→ Problem to work on:
Using the line that contains "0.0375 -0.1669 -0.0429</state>" as the first line and the last line of the data as the final one, give every line in that range again exactly.

(Records from a data source)
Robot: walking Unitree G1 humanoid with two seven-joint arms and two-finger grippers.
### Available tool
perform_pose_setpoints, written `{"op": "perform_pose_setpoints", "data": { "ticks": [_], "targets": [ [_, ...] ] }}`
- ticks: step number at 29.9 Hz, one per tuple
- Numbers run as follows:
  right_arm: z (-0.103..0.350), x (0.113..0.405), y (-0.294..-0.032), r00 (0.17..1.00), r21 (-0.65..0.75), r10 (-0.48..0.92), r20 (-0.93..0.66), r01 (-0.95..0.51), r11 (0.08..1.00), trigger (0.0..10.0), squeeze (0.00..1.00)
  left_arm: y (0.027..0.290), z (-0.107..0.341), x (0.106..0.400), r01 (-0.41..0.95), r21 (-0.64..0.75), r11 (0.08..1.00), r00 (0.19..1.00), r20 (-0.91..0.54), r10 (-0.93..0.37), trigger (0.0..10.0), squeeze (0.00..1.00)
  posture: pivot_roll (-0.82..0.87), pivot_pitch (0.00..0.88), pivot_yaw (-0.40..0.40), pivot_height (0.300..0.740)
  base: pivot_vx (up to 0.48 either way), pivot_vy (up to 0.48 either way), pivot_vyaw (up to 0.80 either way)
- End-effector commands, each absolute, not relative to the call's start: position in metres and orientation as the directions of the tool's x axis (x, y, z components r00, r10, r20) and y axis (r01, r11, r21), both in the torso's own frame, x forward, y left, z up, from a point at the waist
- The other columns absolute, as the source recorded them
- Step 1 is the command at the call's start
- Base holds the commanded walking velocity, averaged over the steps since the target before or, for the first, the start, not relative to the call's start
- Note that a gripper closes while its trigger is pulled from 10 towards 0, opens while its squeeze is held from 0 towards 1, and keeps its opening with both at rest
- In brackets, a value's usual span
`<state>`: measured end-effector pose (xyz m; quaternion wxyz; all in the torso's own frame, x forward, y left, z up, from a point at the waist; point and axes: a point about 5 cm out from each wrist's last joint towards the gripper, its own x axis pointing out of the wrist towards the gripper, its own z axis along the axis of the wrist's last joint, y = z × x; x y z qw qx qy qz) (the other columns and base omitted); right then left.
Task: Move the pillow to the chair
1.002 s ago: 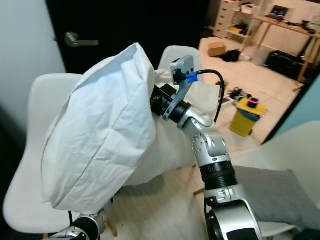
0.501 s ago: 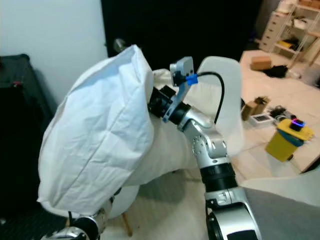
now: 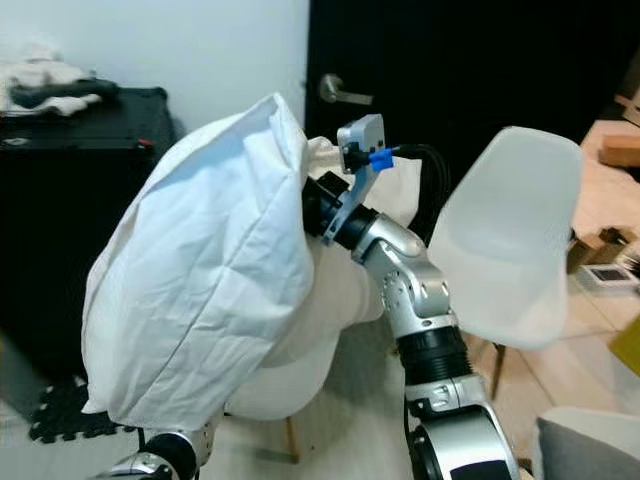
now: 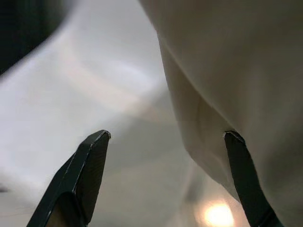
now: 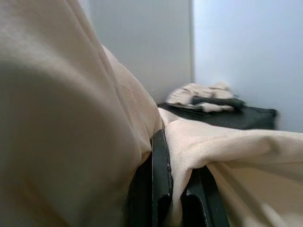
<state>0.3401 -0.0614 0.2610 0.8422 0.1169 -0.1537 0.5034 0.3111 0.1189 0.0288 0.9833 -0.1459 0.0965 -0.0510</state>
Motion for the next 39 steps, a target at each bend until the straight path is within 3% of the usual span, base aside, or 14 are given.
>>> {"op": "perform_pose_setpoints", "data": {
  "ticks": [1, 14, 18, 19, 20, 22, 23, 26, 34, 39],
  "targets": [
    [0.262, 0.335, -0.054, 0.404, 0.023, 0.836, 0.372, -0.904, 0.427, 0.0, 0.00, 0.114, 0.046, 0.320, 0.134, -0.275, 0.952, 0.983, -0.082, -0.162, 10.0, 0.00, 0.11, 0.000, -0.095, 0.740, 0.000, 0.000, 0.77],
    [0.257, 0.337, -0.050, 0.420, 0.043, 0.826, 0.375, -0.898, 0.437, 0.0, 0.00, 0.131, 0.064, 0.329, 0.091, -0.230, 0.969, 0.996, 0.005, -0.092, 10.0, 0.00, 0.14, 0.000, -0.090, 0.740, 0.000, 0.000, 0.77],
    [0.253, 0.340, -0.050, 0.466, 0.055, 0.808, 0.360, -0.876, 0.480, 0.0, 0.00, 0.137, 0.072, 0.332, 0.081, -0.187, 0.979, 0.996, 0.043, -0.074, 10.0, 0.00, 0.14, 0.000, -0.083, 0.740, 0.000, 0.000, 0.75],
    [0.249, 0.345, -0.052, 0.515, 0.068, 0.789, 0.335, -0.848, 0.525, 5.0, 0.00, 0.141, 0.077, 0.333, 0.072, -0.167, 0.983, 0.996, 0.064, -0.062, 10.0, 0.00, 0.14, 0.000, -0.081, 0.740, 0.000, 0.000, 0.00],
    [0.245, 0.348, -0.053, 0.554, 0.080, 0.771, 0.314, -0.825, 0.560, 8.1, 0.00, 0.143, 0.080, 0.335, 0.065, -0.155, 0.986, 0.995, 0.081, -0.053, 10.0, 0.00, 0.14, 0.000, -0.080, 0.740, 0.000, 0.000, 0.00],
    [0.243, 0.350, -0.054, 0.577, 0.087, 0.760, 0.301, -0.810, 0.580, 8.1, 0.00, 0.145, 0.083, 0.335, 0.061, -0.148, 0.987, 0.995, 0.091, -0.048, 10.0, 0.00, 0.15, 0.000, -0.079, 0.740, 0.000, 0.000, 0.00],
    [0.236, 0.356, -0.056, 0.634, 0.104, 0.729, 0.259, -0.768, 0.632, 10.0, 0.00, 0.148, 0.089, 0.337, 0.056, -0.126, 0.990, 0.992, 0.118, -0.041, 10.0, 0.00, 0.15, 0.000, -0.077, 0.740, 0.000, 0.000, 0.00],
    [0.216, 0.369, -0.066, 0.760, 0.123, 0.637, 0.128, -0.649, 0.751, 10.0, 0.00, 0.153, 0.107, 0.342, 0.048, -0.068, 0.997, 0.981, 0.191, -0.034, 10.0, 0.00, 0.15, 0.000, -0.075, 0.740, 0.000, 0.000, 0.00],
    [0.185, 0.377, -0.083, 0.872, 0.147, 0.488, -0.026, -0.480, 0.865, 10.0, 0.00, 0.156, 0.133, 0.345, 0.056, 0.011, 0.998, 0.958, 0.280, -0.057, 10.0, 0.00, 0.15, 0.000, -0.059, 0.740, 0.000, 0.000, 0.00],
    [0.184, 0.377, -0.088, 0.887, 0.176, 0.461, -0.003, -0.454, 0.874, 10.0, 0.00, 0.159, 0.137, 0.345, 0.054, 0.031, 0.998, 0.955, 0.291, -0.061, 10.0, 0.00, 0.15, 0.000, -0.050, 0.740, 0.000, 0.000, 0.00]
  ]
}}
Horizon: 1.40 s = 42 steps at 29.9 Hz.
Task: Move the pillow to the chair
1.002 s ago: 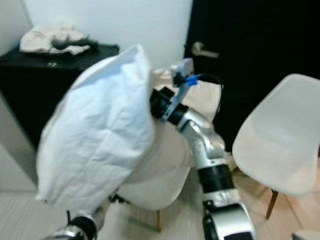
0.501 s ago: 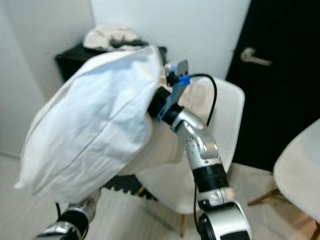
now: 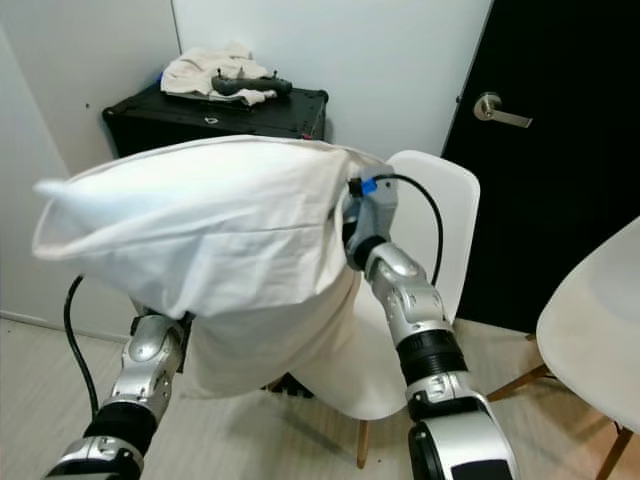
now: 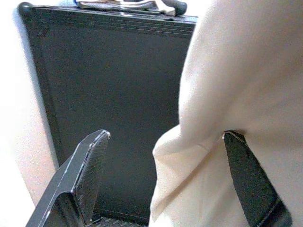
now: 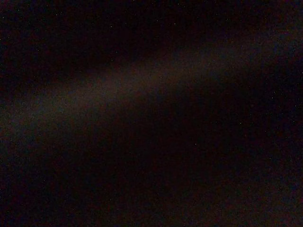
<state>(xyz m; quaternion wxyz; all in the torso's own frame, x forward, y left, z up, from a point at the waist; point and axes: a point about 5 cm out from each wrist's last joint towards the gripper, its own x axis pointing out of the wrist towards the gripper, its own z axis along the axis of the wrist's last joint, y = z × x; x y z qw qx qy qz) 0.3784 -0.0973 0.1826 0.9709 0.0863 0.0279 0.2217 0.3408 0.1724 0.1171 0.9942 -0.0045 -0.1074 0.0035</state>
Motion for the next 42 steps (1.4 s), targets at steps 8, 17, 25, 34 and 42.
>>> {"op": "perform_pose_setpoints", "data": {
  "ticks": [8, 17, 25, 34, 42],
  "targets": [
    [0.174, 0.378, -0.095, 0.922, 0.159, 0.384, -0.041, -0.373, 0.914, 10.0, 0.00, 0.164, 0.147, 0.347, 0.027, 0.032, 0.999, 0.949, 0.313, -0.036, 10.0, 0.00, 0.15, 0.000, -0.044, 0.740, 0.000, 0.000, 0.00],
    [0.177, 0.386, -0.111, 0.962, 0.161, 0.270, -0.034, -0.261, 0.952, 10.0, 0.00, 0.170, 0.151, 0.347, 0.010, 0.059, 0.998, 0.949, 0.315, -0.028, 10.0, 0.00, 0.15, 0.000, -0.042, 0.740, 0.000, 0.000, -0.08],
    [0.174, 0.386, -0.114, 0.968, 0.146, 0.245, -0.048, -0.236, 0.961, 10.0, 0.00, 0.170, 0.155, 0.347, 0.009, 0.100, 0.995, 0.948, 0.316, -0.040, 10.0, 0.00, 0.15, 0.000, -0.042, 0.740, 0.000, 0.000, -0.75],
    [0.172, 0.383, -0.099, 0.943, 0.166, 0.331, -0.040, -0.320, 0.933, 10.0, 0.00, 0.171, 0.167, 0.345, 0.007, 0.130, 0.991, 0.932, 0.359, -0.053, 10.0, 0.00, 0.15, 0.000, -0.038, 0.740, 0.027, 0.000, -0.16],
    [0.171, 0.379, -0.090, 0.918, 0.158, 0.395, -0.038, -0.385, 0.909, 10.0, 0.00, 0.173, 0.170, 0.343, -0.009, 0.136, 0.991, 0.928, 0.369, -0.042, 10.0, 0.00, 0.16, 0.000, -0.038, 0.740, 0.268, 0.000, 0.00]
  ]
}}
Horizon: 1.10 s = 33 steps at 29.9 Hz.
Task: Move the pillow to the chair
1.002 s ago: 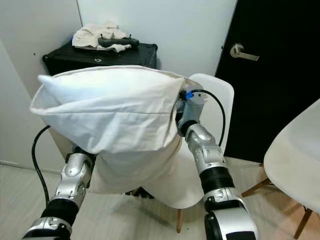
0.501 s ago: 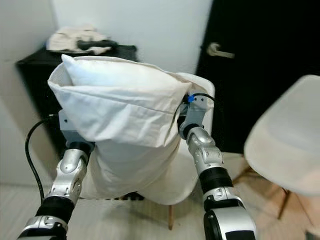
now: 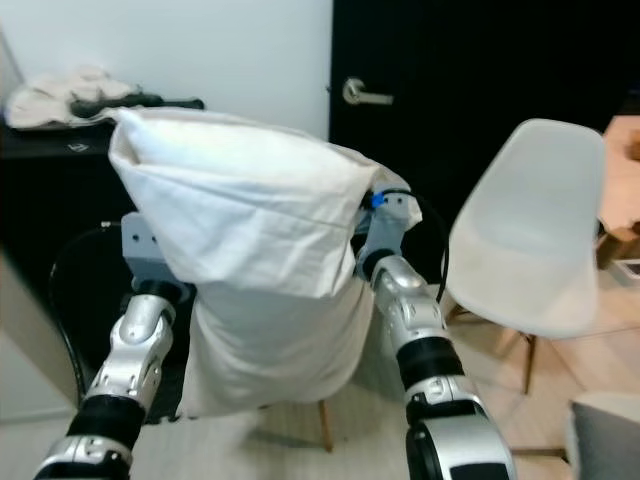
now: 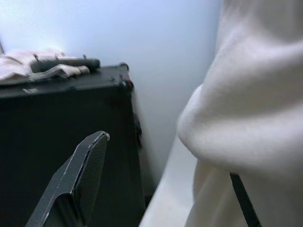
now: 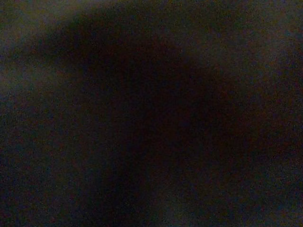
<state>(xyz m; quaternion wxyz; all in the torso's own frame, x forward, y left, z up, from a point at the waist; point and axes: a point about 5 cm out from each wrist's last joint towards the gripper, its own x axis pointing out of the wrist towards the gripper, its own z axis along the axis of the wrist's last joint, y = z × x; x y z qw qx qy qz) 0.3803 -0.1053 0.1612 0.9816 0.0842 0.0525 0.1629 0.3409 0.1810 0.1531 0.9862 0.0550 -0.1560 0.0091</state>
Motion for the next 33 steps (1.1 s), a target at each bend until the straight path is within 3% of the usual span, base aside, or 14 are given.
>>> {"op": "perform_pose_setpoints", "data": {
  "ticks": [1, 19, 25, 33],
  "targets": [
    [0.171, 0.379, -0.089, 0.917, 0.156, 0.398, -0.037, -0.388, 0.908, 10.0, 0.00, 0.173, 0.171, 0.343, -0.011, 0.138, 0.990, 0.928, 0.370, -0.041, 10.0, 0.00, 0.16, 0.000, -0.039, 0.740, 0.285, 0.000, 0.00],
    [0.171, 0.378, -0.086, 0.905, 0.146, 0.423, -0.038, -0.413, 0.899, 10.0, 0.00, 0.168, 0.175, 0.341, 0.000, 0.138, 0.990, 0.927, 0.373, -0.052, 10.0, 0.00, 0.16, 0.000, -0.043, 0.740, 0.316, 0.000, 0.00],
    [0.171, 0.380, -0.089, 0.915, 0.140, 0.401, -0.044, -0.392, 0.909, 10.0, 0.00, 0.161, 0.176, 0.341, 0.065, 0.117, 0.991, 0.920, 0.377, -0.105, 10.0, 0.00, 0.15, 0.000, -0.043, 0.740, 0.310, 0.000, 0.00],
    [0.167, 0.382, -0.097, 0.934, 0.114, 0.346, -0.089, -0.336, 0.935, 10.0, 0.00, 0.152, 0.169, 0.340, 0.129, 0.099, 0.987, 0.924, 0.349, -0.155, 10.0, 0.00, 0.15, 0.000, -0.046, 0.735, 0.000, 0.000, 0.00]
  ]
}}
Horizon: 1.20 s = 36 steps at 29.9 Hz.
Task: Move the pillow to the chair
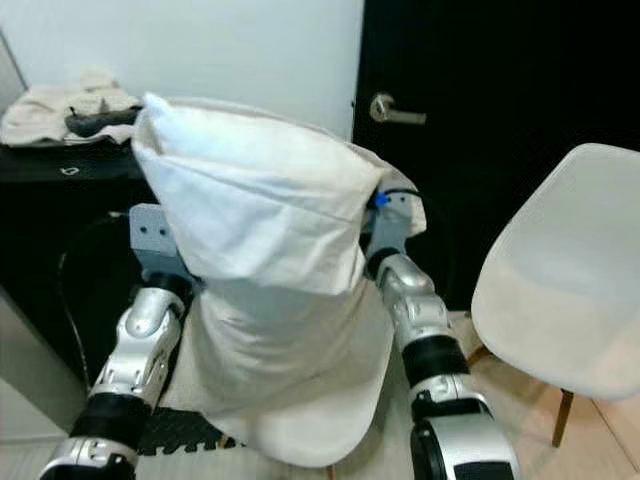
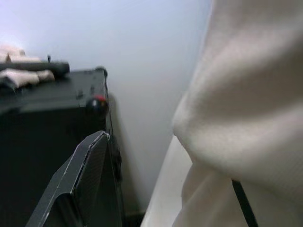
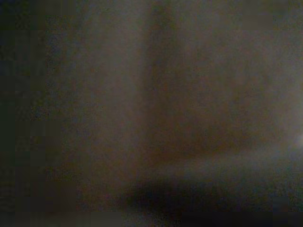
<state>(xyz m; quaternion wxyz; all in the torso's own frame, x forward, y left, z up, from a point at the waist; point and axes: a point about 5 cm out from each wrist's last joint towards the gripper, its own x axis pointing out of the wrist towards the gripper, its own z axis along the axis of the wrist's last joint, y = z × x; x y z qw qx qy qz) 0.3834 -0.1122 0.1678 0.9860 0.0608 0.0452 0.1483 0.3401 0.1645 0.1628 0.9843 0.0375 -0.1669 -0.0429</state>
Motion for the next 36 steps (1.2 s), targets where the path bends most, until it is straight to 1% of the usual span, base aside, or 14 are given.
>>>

→ Response area:
<state>(xyz m; quaternion wxyz; all in the torso's own frame, x forward, y left, z up, from a point at the waist; point and axes: a point about 5 cm out from each wrist's last joint towards the gripper, its own x axis pointing out of the wrist towards the gripper, its own z axis along the axis of the wrist's last joint, y = z × x; x y z qw qx qy qz) 0.3834 -0.1122 0.1678 0.9860 0.0608 0.0452 0.1483 0.3401 0.1645 0.1628 0.9843 0.0375 -0.1669 -0.0429</state>
Motion for the next 36 steps (1.2 s), targets where the path bends most, until it is straight to 1% of the usual span, base aside, or 14 are given.
>>>

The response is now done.